What you are asked to do
Pull out every line below containing the word "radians".

Provided entries
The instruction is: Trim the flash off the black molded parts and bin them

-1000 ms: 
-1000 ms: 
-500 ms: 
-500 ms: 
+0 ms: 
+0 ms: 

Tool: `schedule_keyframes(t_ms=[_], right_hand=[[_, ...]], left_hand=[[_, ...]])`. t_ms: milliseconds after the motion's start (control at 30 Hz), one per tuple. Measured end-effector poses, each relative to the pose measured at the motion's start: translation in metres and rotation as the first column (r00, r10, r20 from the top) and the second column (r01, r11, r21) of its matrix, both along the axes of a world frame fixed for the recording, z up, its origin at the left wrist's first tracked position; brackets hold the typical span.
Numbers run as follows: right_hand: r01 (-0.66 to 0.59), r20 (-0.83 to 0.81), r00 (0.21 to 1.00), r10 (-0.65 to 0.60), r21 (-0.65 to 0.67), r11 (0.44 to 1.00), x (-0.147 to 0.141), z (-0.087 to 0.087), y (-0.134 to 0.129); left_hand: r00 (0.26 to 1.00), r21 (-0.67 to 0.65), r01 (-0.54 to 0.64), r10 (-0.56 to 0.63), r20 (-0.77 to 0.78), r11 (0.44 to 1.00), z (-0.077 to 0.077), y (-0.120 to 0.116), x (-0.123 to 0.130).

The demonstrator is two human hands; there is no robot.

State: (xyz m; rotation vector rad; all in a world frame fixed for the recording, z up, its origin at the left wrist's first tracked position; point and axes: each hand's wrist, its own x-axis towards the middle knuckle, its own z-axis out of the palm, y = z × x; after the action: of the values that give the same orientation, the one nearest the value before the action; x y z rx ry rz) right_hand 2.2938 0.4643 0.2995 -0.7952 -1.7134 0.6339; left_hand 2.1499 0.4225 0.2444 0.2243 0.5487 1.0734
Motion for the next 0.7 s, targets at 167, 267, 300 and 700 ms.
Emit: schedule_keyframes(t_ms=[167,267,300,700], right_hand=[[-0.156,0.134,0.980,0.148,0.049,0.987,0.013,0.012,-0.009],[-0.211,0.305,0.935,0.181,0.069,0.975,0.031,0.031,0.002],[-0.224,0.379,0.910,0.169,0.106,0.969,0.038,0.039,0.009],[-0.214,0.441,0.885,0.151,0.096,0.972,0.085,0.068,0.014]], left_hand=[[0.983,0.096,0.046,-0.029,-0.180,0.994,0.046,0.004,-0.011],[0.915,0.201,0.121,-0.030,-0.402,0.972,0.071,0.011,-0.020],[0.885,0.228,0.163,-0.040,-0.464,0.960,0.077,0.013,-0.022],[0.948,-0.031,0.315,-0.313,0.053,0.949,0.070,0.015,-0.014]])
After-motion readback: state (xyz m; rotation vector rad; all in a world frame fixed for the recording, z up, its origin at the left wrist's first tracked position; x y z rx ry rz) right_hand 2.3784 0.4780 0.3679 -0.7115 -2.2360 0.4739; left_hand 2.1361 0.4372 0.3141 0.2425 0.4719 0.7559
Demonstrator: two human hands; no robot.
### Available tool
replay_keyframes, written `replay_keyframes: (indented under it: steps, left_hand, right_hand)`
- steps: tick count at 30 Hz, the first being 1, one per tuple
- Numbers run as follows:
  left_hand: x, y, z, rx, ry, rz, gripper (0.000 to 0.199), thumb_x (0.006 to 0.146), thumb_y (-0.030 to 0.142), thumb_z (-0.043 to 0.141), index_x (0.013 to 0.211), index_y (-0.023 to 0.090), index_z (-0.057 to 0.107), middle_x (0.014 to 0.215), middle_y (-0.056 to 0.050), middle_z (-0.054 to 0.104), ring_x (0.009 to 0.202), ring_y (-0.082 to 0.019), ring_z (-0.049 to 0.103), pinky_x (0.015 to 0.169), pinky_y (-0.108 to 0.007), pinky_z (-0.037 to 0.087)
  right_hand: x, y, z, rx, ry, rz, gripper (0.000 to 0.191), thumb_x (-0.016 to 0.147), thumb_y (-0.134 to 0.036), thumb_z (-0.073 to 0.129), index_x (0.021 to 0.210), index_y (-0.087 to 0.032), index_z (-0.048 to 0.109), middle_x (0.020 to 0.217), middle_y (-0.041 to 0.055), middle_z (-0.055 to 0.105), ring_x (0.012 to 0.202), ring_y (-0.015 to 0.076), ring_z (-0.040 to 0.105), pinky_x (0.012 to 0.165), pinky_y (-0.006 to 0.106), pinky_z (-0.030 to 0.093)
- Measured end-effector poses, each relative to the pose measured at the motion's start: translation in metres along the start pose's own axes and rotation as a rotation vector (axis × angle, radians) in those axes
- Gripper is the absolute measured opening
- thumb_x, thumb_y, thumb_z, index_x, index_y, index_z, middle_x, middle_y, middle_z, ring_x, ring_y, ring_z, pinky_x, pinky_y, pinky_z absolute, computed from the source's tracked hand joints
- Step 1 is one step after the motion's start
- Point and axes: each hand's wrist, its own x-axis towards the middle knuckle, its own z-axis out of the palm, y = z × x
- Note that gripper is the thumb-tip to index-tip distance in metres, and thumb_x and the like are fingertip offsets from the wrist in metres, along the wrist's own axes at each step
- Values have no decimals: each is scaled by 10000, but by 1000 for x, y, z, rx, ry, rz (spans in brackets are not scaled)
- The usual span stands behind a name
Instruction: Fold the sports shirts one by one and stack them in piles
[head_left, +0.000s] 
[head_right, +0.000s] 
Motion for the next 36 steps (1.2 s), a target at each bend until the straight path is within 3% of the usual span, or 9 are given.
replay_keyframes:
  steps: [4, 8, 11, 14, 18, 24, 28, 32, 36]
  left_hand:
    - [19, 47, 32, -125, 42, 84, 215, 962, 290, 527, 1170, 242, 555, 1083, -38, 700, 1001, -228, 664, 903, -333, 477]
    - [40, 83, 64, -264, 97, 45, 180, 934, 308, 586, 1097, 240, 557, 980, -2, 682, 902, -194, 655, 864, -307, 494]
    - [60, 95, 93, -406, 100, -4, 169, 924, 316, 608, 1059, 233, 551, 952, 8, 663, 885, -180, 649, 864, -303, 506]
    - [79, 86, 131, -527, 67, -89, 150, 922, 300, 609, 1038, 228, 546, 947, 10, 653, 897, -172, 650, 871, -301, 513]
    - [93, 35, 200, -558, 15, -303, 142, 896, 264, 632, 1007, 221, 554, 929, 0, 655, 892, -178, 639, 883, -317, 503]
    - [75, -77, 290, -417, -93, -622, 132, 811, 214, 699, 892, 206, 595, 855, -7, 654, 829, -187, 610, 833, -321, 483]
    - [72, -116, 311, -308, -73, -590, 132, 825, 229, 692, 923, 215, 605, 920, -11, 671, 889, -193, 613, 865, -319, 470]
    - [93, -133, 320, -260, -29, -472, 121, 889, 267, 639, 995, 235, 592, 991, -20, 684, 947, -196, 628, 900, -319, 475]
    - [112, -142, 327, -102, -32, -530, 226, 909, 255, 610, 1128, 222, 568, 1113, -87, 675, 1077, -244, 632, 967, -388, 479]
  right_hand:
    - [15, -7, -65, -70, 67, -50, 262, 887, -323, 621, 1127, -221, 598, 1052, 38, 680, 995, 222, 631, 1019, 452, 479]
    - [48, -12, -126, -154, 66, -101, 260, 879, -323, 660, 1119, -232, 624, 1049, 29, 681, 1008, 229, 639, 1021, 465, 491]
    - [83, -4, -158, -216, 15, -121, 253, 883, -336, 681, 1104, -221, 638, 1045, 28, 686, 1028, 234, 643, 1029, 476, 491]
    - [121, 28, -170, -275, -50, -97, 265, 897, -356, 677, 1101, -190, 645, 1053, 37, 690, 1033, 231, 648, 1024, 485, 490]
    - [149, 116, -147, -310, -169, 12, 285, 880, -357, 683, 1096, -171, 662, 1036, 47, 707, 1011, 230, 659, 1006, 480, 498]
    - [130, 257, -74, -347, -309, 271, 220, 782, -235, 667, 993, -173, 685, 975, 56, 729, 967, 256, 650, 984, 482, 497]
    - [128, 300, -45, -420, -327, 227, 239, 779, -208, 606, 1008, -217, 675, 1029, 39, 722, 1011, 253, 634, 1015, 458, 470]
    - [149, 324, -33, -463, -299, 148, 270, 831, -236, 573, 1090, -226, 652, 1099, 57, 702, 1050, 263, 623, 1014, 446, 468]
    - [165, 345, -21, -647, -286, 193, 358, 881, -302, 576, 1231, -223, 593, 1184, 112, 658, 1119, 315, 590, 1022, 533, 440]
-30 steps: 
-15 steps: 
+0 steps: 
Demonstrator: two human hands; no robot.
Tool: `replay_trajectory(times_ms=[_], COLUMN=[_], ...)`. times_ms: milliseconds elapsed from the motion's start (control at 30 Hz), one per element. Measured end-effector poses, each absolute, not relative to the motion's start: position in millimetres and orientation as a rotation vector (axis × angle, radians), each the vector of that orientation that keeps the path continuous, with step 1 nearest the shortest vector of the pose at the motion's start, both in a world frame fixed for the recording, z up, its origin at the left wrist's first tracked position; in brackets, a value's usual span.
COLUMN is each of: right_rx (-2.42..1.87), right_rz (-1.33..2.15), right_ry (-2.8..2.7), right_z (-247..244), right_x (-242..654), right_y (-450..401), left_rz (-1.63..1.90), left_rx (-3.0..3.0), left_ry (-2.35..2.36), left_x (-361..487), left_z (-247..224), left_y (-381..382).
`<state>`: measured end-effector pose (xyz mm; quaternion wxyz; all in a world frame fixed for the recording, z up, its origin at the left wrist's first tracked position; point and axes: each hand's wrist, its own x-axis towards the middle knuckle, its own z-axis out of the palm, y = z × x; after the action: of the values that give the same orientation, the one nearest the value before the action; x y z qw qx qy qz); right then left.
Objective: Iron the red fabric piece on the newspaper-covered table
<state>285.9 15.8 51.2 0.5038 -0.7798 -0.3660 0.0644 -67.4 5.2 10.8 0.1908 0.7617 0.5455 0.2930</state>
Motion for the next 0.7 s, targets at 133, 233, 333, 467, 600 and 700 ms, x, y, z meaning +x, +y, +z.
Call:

Completed task
- Measured end-effector poses, each relative to the pose measured at the motion's start: translation in metres along the start pose's own axes and rotation as a rotation vector (axis × angle, radians) in those axes
Tool: `replay_trajectory(times_ms=[_], COLUMN=[_], ...)`. times_ms: milliseconds elapsed from the motion's start (control at 30 Hz), one per element. Measured end-effector poses, each absolute, not relative to the motion's start: position in millimetres and orientation as a rotation vector (axis × angle, radians), each the vector of that orientation that keeps the path continuous, with step 1 nearest the shortest vector of the pose at the motion's start, both in a world frame fixed for the recording, z up, its origin at the left wrist's first tracked position; in brackets, a value's usual span.

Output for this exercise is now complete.